**What you have to do:** Only some lines are wanted. Transcribe, exactly, the lines below from the line with "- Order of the" up to and including the line with "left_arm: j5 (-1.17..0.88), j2".

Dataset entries
☆ ☆ ☆
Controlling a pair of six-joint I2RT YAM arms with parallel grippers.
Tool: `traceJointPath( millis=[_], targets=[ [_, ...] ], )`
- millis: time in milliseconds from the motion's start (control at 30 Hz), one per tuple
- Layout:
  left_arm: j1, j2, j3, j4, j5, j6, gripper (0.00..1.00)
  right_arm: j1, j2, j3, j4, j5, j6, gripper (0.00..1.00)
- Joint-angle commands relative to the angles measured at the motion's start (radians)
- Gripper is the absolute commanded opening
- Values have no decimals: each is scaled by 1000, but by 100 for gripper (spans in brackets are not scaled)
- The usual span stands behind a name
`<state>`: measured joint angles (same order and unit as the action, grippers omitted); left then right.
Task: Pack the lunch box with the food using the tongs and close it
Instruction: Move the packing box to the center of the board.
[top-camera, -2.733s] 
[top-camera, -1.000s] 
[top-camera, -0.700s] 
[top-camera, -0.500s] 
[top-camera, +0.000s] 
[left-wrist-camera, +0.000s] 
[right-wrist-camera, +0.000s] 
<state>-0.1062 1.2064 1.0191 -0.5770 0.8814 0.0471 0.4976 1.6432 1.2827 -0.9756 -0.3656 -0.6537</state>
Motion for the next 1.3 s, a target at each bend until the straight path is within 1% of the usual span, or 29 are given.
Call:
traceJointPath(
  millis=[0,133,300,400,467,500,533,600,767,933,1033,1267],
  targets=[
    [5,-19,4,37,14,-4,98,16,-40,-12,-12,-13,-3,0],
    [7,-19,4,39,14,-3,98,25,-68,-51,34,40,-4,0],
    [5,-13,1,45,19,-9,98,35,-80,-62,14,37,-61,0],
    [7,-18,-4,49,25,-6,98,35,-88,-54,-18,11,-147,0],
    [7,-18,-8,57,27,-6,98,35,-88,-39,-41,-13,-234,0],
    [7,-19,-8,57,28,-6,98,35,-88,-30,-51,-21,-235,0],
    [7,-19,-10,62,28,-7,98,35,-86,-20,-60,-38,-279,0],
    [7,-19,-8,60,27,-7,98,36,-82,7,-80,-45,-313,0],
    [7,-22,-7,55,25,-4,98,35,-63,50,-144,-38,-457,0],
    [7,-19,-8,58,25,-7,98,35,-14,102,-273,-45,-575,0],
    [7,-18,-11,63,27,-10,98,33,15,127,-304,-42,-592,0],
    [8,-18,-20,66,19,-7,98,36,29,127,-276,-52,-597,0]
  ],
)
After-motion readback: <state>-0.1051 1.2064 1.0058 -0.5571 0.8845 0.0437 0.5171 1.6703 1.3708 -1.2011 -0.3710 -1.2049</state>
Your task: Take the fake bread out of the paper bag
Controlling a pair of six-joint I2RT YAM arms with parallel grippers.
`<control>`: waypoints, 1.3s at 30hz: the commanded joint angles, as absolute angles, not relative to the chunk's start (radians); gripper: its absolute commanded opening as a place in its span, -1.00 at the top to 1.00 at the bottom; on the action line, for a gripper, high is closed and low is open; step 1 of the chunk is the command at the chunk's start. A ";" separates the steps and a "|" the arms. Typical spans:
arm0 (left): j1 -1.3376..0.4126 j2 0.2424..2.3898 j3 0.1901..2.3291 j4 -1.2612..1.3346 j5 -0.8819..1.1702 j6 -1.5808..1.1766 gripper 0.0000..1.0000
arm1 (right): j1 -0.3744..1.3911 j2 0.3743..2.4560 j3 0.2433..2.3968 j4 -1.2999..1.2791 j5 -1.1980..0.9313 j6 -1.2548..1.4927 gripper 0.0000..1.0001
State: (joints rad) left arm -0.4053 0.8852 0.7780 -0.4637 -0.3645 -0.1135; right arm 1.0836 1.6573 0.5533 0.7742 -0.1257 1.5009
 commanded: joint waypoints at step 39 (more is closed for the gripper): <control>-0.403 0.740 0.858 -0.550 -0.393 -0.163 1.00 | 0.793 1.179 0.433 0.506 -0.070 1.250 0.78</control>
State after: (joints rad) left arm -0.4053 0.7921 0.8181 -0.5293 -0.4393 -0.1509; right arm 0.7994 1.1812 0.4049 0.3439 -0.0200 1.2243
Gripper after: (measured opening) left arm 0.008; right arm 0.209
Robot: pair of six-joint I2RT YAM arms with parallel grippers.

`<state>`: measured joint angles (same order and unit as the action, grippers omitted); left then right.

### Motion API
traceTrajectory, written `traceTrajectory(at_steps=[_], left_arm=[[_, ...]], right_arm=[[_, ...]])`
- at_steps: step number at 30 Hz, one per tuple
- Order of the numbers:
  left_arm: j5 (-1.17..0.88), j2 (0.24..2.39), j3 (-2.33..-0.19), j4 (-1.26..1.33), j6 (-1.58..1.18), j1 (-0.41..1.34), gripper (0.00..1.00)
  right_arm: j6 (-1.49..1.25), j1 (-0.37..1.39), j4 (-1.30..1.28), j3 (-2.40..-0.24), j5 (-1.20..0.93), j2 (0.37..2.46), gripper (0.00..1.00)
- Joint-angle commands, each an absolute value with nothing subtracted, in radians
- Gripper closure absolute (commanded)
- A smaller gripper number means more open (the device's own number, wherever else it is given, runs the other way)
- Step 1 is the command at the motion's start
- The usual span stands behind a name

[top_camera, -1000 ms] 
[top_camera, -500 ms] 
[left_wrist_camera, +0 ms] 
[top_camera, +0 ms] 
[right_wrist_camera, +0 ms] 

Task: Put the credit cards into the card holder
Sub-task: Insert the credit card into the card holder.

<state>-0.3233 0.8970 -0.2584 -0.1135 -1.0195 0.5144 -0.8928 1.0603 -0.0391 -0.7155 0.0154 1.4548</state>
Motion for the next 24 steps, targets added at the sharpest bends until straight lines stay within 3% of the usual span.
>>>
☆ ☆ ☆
**Result for this task:**
- Order of the numbers:
  left_arm: j5 (-1.17..0.88), j2 (0.24..2.39), j3 (-2.33..-0.19), j4 (-1.26..1.33), j6 (-1.58..1.18), j1 (-0.41..1.34), gripper (0.00..1.00)

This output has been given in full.